Every line containing the string "example" is to be copied from the records.

Source material =>
..........
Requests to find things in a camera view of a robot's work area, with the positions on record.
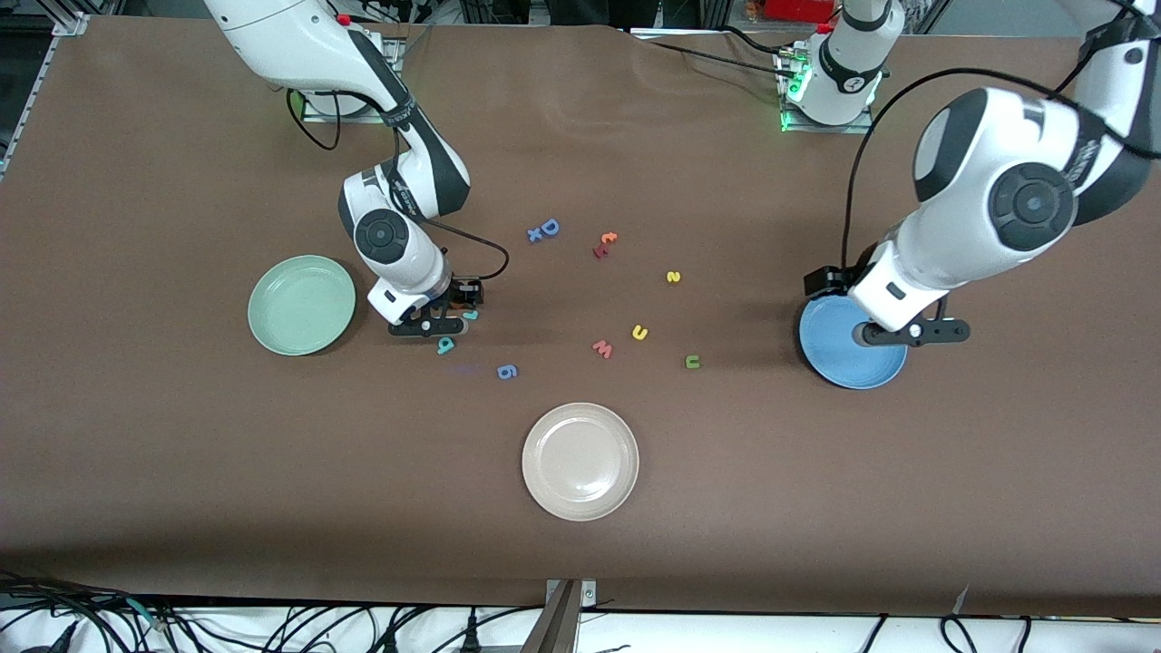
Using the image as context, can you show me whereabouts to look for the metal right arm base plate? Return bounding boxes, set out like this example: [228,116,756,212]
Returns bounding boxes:
[301,36,405,123]

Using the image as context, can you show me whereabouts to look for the red box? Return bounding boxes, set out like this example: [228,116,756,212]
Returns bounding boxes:
[765,0,837,24]

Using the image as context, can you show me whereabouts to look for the beige plate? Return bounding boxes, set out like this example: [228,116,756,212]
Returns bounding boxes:
[522,402,640,522]

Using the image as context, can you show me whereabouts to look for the thin black cable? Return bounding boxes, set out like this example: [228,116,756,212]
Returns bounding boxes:
[635,25,799,83]

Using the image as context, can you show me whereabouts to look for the blue plate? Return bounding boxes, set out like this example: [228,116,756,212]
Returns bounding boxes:
[798,295,910,391]

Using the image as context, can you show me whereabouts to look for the metal table edge bracket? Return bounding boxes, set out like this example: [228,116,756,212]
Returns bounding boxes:
[522,579,598,653]

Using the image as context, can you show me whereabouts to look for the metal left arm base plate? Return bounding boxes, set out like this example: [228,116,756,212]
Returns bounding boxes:
[778,45,877,135]

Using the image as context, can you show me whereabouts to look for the aluminium frame profile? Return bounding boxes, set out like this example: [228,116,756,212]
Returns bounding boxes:
[0,14,89,178]

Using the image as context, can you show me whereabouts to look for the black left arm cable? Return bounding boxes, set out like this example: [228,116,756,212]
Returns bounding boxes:
[841,0,1144,278]

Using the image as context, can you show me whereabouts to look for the light green plate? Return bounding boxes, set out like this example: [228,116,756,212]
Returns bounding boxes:
[247,255,358,356]

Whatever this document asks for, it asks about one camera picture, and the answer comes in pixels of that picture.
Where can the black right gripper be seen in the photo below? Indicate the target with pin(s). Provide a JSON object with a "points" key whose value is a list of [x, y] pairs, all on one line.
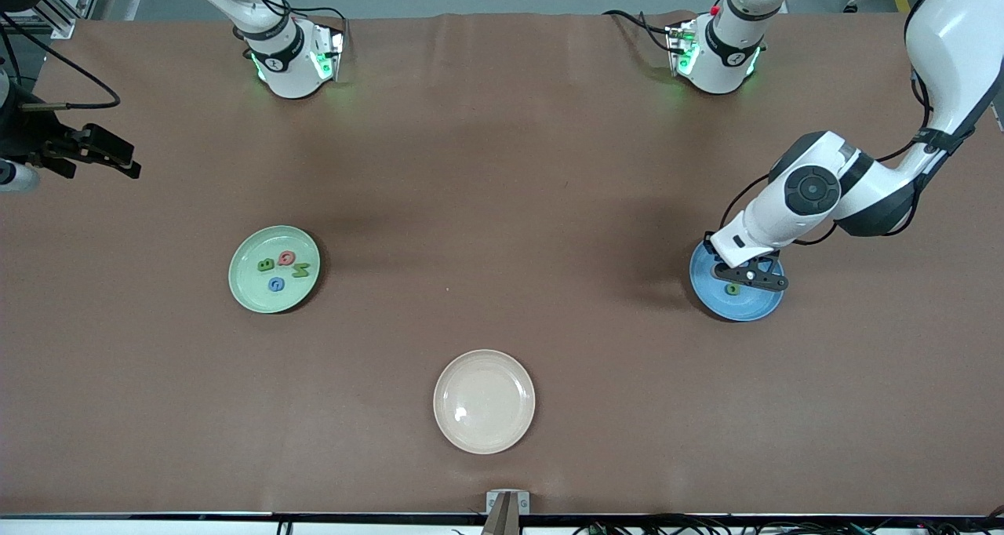
{"points": [[25, 138]]}

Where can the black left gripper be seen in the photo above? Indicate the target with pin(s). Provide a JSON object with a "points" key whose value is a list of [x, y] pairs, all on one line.
{"points": [[709, 248]]}

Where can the red foam letter Q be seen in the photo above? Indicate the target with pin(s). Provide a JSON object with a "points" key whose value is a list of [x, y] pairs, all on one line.
{"points": [[287, 259]]}

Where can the blue foam letter G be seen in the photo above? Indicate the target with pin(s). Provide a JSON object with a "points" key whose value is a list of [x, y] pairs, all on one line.
{"points": [[275, 285]]}

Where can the green foam letter N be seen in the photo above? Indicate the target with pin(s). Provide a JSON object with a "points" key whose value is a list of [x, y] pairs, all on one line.
{"points": [[301, 269]]}

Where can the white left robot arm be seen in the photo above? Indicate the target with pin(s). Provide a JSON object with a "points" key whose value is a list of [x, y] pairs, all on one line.
{"points": [[957, 33]]}

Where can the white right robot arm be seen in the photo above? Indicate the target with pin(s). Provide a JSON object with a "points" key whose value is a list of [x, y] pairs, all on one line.
{"points": [[286, 72]]}

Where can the blue plate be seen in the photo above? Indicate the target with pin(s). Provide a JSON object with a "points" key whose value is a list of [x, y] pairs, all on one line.
{"points": [[745, 307]]}

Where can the green plate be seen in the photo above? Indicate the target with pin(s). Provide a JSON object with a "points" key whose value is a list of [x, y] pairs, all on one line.
{"points": [[251, 284]]}

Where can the brown table cover mat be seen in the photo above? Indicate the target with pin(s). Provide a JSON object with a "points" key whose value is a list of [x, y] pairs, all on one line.
{"points": [[502, 323]]}

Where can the beige plate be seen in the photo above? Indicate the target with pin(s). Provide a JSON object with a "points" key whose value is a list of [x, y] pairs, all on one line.
{"points": [[484, 402]]}

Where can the aluminium frame profile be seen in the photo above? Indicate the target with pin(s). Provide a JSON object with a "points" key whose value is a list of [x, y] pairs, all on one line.
{"points": [[67, 21]]}

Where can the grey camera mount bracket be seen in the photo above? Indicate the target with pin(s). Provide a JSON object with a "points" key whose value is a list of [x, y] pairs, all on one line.
{"points": [[507, 511]]}

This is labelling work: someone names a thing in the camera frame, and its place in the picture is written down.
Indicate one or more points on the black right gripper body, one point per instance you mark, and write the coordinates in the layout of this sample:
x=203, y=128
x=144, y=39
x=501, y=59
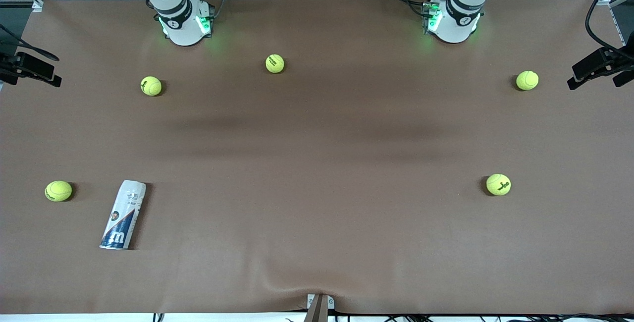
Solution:
x=11, y=66

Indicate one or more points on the white blue tennis ball can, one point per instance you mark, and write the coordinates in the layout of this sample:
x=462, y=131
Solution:
x=123, y=215

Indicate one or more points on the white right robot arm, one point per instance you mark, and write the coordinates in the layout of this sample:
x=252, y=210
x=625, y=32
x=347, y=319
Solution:
x=181, y=20

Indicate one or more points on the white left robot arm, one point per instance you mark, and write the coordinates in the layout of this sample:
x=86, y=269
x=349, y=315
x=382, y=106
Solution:
x=455, y=20

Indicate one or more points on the yellow tennis ball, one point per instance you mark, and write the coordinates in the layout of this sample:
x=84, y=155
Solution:
x=275, y=63
x=151, y=86
x=58, y=190
x=527, y=80
x=498, y=184

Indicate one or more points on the brown table cover mat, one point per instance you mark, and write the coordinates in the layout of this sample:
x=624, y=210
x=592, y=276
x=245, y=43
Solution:
x=317, y=223

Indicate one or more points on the grey metal mount bracket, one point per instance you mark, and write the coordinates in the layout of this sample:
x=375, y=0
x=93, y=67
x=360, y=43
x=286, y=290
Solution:
x=320, y=307

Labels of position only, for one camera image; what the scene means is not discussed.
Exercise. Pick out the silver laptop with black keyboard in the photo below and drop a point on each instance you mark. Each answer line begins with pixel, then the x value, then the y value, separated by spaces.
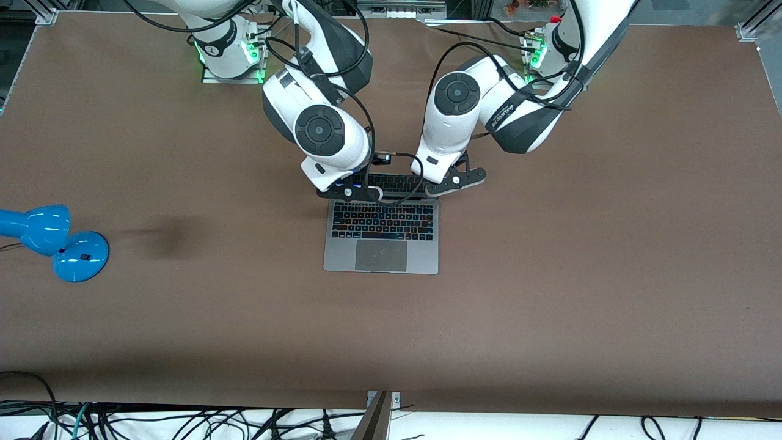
..........
Answer area =>
Using the image as context, can you show me whereabouts to look for the metal right arm base plate? Return bounding boxes, set out like this example: [228,116,756,212]
Using the image as context, can you show me whereabouts to look for the red box? Return bounding boxes, set out like this example: [228,116,756,212]
Using the image as context, can you show me whereabouts to look for the beige plate? Return bounding boxes, set out like this example: [228,116,756,212]
Using the image as context, can you show me whereabouts to look for the thin black cable? Return bounding boxes, set out like this example: [228,116,756,212]
Using the image as context, can you show me whereabouts to look for the blue plate? Return bounding boxes, set out like this example: [228,116,756,212]
Using the image as context, can you show me whereabouts to look for the metal table edge bracket? Return bounding boxes, set out like this example: [228,116,756,212]
Using the image as context, can you show me whereabouts to look for the metal left arm base plate? Return bounding boxes, set out like this example: [228,116,756,212]
Using the image as context, can you show me whereabouts to look for the aluminium frame profile? Return bounding boxes, set out like this example: [228,116,756,212]
Using the image as context, can you show me whereabouts to look for the black left arm cable? Return bounding boxes, set out like this example: [228,116,756,212]
Using the image as context, can you show me whereabouts to look for the light green plate? Return bounding boxes, set out like this example: [228,116,756,212]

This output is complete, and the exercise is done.